If you find the code useful, please consider citing our paper using the following BibTeX entry.
@article{li2021dense,
title={Dense Nested Attention Network for Infrared Small Target Detection},
author={Li, Boyang and Xiao, Chao and Wang, Longguang and Wang, Yingqian and Lin, Zaiping and Li, Miao and An, Wei and Guo, Yulan},
journal={arXiv preprint arXiv:2106.00487},
year={2021}
}
- Tested on Ubuntu 16.04, with Python 3.7, PyTorch 1.7, Torchvision 0.8.1, CUDA 11.1, and 1x NVIDIA 3090 and also
- Tested on Windows 10 , with Python 3.6, PyTorch 1.1, Torchvision 0.3.0, CUDA 10.0, and 1x NVIDIA 1080Ti.
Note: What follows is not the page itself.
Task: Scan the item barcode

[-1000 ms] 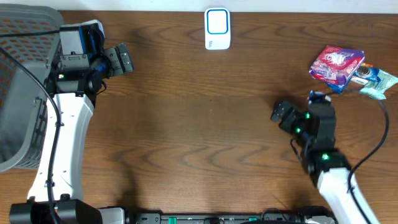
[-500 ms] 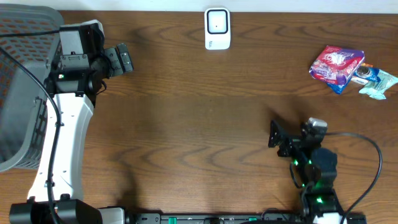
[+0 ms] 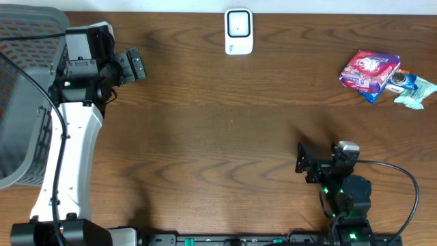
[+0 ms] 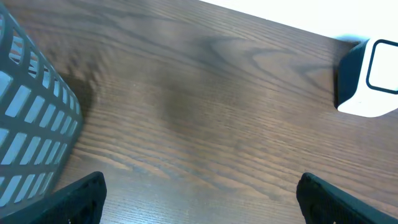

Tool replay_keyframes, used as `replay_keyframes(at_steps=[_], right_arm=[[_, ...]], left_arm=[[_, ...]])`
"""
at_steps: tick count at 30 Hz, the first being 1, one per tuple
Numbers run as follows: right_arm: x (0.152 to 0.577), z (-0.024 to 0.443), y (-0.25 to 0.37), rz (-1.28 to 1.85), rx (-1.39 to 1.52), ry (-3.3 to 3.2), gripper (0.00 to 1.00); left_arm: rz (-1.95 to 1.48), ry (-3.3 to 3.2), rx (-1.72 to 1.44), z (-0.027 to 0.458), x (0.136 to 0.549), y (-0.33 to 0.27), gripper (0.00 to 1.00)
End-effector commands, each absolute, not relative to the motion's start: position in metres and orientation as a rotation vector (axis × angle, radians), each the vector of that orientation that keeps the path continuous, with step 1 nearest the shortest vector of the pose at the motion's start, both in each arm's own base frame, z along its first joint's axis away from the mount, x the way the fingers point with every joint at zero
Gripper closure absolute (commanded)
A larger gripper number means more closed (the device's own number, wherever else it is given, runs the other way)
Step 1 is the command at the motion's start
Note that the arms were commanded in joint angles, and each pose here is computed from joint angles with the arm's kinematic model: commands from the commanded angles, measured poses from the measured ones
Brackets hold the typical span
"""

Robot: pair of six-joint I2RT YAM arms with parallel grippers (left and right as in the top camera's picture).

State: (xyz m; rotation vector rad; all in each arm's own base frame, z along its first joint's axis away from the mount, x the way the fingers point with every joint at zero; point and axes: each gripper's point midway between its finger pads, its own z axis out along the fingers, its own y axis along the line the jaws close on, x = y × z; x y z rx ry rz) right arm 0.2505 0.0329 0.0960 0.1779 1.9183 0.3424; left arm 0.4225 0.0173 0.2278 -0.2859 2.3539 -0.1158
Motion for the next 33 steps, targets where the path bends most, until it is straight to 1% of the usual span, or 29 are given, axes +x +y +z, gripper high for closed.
replay_keyframes(at_steps=[1,9,15,30,33], right_arm=[[0.248,0.097,0.031,0.315,0.166,1.912,0.01],[0.249,0.109,0.030,0.279,0.112,1.857,0.01],[0.249,0.112,0.025,0.172,0.000,1.843,0.01],[0.249,0.135,0.007,0.101,0.044,1.742,0.01],[0.248,0.142,0.005,0.066,0.018,1.711,0.01]], left_arm=[[-0.102,2.366,-0.291,0.223,0.422,0.020,0.02],[-0.102,2.366,-0.291,0.223,0.422,0.020,0.02],[-0.102,2.366,-0.291,0.223,0.422,0.020,0.02],[-0.102,2.366,-0.291,0.223,0.422,0.020,0.02],[-0.102,2.366,-0.291,0.223,0.422,0.020,0.02]])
- The NUDT-SIRST download dir (coming soon)
- The NUAA-SIRST download dir [ACM]
- The NUST-SIRST download dir [MDvsFA]
Click on train.py and run it.
python train.py --base_size 256 --crop_size 256 --epochs 1500 --dataset [dataset-name] --split_method 50_50 --model [model name] --backbone resnet_18 --deep_supervision True --train_batch_size 16 --test_batch_size 16 --mode TXT
python test.py --base_size 256 --crop_size 256 --st_model [trained model path] --model_dir [model_dir] --dataset [dataset-name] --split_method 50_50 --model [model name] --backbone resnet_18 --deep_supervision True --test_batch_size 1 --mode TXT
python visulization.py --base_size 256 --crop_size 256 --st_model [trained model path] --model_dir [model_dir] --dataset [dataset-name] --split_method 50_50 --model [model name] --backbone resnet_18 --deep_supervision True --test_batch_size 1 --mode TXT
python test_and_visulization.py --base_size 256 --crop_size 256 --st_model [trained model path] --model_dir [model_dir] --dataset [dataset-name] --split_method 50_50 --model [model name] --backbone resnet_18 --deep_supervision True --test_batch_size 1 --mode TXT
python demo.py --base_size 256 --crop_size 256 --img_demo_dir [img_demo_dir] --img_demo_index [image_name] --model [model name] --backbone resnet_18 --deep_supervision True --test_batch_size 1 --mode TXT --suffix [img_suffix]
on NUDT-SIRST
Model | mIoU (x10(-2)) | Pd (x10(-2)) | Fa (x10(-6)) | |
---|---|---|---|---|
DNANet-VGG-10 | 85.23 | 96.95 | 6.782 | |
DNANet-ResNet-10 | 86.36 | 97.39 | 6.897 | |
DNANet-ResNet-18 | 87.09 | 98.73 | 4.223 | |
DNANet-ResNet-18 | 88.61 | 98.42 | 4.30 | [Weights] |
DNANet-ResNet-34 | 86.87 | 97.98 | 3.710 |
on NUAA-SIRST
Model | mIoU (x10(-2)) | Pd (x10(-2)) | Fa (x10(-6)) | |
---|---|---|---|---|
DNANet-VGG-10 | 74.96 | 97.34 | 26.73 | |
DNANet-ResNet-10 | 76.24 | 97.71 | 12.80 | |
DNANet-ResNet-18 | 77.47 | 98.48 | 2.353 | |
DNANet-ResNet-18 | 79.26 | 98.48 | 2.30 | [Weights] |
DNANet-ResNet-34 | 77.54 | 98.10 | 2.510 |
*This code is highly borrowed from ACM. Thanks to Yimian Dai.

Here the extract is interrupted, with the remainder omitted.